# EXERCISE BRIEF
Your answer should be the lines below from the one with "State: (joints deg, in" to the one with "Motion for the", both included, given again exactly and with nothing added.

# GIVEN MATERIAL
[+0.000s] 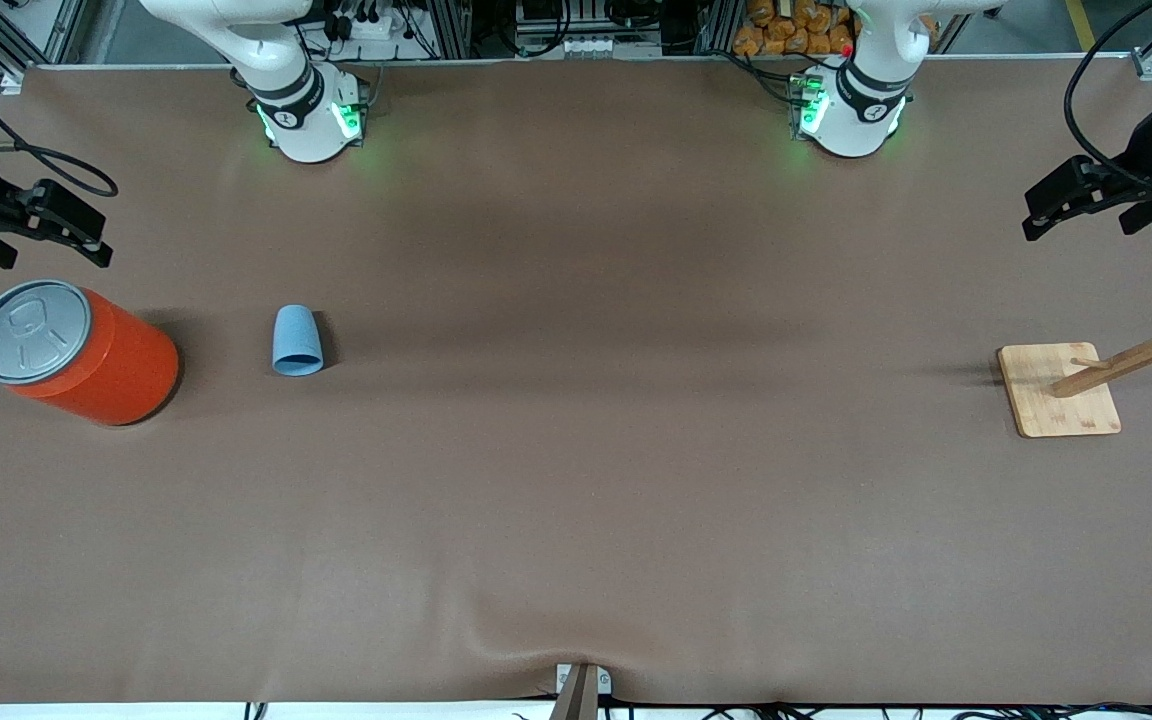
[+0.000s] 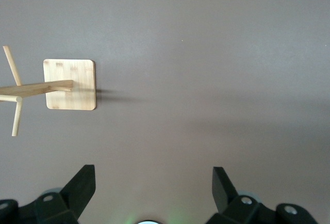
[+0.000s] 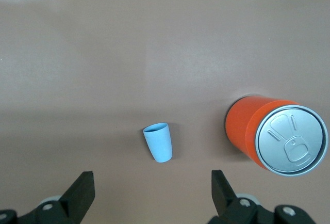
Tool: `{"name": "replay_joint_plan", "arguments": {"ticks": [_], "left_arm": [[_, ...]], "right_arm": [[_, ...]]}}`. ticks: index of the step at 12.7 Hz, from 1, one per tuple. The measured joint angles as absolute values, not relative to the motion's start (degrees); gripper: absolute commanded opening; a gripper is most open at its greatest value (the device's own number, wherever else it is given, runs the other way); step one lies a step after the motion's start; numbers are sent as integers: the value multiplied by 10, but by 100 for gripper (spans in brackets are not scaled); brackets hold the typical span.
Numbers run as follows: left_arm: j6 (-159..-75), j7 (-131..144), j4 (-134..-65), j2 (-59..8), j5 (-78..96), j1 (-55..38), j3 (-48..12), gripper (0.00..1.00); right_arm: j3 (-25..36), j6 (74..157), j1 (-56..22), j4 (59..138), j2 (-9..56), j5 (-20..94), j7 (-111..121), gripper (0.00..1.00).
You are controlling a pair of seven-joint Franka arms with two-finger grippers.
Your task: Flip cup
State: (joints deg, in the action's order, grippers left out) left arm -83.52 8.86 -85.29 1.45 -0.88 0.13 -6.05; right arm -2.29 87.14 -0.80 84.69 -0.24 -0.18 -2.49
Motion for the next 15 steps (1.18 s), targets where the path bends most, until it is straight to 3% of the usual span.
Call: {"name": "replay_joint_plan", "arguments": {"ticks": [15], "left_arm": [[-809,89,-854,13,-9,3,-60,100]], "right_arm": [[-22,863,-17,865,22,-2,-24,100]]}}
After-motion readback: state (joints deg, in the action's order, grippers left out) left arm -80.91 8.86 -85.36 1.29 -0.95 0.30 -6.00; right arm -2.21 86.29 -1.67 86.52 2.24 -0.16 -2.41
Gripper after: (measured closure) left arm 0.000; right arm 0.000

# RESPONSE FOR THIS EXERCISE
State: (joints deg, in the action's order, grippers left out) left arm -83.52 8.86 -85.29 1.45 -0.88 0.13 -6.05; right arm -2.29 87.14 -0.80 84.69 -0.24 -0.18 -2.49
Motion for the next 15 steps (1.18 s), targets where the path bends most, until it is straight to 3% of the usual span.

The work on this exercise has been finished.